_AIM OF THE TASK_
Write back every record verbatim.

### PROVIDED ENTRIES

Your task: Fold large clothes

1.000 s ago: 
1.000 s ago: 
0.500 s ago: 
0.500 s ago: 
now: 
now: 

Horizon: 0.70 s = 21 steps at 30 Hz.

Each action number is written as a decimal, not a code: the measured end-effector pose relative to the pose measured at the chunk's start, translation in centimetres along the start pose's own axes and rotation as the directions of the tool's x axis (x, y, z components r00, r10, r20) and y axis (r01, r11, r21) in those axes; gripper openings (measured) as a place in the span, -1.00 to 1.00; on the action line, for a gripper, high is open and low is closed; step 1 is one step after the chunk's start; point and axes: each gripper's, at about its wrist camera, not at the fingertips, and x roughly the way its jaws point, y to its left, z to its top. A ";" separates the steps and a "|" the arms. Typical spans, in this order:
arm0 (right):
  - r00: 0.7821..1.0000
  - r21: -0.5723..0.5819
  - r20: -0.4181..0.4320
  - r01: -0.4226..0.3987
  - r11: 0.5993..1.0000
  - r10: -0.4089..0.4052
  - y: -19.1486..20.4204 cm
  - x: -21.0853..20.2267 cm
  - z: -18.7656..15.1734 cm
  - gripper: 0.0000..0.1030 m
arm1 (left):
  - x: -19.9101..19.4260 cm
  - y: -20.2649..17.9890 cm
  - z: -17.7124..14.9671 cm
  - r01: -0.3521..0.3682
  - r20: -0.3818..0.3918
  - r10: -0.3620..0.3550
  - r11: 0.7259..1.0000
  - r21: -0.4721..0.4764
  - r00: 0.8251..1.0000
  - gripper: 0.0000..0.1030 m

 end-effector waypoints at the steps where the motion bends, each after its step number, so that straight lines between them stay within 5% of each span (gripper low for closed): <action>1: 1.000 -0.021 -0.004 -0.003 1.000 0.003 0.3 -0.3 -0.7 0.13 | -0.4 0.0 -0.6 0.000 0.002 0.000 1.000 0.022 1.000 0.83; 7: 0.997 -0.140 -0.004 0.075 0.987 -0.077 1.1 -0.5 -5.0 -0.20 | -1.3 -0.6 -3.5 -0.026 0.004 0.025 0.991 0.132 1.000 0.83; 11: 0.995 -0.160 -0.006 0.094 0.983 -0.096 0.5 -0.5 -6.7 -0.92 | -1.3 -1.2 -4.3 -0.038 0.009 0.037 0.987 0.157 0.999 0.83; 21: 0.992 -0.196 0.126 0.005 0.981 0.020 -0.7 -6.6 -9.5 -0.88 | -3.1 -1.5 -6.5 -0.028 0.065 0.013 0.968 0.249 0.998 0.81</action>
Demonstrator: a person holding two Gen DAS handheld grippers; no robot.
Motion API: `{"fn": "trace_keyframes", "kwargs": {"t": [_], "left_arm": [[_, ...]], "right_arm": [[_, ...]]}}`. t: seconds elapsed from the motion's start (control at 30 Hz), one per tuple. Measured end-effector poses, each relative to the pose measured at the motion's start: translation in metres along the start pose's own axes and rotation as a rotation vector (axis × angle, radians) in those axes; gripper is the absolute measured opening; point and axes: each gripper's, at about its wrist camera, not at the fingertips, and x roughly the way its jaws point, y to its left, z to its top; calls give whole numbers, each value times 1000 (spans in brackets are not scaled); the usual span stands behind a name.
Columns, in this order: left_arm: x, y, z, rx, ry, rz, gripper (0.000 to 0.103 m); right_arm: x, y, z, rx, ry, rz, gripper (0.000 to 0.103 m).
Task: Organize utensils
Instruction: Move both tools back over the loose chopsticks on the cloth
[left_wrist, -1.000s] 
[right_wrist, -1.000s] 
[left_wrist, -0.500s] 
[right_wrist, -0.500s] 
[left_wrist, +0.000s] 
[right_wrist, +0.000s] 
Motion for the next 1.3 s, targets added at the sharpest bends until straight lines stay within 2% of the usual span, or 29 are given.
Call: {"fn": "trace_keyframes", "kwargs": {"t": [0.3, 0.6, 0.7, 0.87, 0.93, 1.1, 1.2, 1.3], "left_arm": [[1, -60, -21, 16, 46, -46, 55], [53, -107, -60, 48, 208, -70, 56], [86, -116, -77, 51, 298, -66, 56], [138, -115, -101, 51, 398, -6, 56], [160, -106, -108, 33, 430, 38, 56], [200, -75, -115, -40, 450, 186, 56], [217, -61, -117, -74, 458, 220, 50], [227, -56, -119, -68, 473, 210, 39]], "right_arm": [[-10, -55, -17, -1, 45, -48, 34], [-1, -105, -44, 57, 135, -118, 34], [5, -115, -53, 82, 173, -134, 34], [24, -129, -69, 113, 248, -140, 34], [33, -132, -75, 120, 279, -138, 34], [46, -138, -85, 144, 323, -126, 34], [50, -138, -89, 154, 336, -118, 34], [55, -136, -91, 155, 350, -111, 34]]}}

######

_TASK ANSWER_
Your task: Fold large clothes

1.000 s ago: 
1.000 s ago: 
0.500 s ago: 
0.500 s ago: 
now: 
now: 

Horizon: 0.70 s = 21 steps at 30 Hz.

Each action number is written as a decimal, not a code: the measured end-effector pose relative to the pose measured at the chunk's start, translation in centimetres along the start pose's own axes and rotation as the directions of the tool's x axis (x, y, z components r00, r10, r20) and y axis (r01, r11, r21) in those axes; gripper openings (measured) as a place in the span, -1.00 to 1.00; on the action line, for a gripper, high is open and low is closed; step 1 is one step after the chunk's start; point and axes: each gripper's, at about its wrist camera, not at the fingertips, and x roughly the way its jaws point, y to its left, z to its top. A ";" separates the steps and a "|" the arms. Typical spans, in this order:
arm0 (right):
  - r00: 0.7821..1.0000
  - r21: -0.5723..0.5819
  - r20: -0.4181..0.4320
  - r01: -0.4226..0.3987
  - r11: 0.5993..1.0000
  - r10: -0.4089..0.4052
  - y: -19.1486..20.4204 cm
  - x: -21.0853..20.2267 cm
  - z: -18.7656..15.1734 cm
  - gripper: 0.0000..0.1030 m
arm1 (left):
  - x: -19.9101..19.4260 cm
  - y: -20.2649..17.9890 cm
  - z: -17.7124..14.9671 cm
  - r01: -0.3521..0.3682
  - r20: -0.3818..0.3918
  - r10: -0.3620..0.3550
  - r11: 0.7259..1.0000
  - r21: -0.4721..0.4764
  - r00: 0.8251..1.0000
  - gripper: 0.0000..0.1030 m

 end-effector waypoints at the steps where the motion bends, each after its step number, so that straight lines between them stay within 5% of each span (gripper low for closed): <action>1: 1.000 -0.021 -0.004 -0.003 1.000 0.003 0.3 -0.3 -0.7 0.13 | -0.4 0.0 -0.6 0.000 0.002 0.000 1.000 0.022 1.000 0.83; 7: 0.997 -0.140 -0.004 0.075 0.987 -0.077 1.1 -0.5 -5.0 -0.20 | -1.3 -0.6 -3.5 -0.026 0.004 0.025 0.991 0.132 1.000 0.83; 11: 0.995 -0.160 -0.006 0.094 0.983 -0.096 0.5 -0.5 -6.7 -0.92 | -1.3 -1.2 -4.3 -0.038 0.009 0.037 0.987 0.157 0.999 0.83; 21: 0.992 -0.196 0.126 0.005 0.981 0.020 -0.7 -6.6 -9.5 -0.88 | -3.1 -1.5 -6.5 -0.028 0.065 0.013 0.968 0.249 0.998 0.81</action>
Demonstrator: a person holding two Gen DAS handheld grippers; no robot.
Motion API: `{"fn": "trace_keyframes", "kwargs": {"t": [_], "left_arm": [[_, ...]], "right_arm": [[_, ...]]}}`. t: seconds elapsed from the motion's start (control at 30 Hz), one per tuple. Measured end-effector poses, each relative to the pose measured at the motion's start: translation in metres along the start pose's own axes and rotation as a rotation vector (axis × angle, radians) in those axes; gripper is the absolute measured opening; point and axes: each gripper's, at about its wrist camera, not at the fingertips, and x roughly the way its jaws point, y to its left, z to its top; calls give whole numbers, each value times 1000 (spans in brackets are not scaled); the usual span stands behind a name.
Columns, in this order: left_arm: x, y, z, rx, ry, rz, gripper (0.000 to 0.103 m); right_arm: x, y, z, rx, ry, rz, gripper (0.000 to 0.103 m).
Task: Organize utensils
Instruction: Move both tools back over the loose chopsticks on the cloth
[left_wrist, -1.000s] 
[right_wrist, -1.000s] 
[left_wrist, -0.500s] 
[right_wrist, -0.500s] 
[left_wrist, +0.000s] 
[right_wrist, +0.000s] 
Motion for the next 1.3 s, targets added at the sharpest bends until straight lines stay within 2% of the usual span, or 29 are given.
Call: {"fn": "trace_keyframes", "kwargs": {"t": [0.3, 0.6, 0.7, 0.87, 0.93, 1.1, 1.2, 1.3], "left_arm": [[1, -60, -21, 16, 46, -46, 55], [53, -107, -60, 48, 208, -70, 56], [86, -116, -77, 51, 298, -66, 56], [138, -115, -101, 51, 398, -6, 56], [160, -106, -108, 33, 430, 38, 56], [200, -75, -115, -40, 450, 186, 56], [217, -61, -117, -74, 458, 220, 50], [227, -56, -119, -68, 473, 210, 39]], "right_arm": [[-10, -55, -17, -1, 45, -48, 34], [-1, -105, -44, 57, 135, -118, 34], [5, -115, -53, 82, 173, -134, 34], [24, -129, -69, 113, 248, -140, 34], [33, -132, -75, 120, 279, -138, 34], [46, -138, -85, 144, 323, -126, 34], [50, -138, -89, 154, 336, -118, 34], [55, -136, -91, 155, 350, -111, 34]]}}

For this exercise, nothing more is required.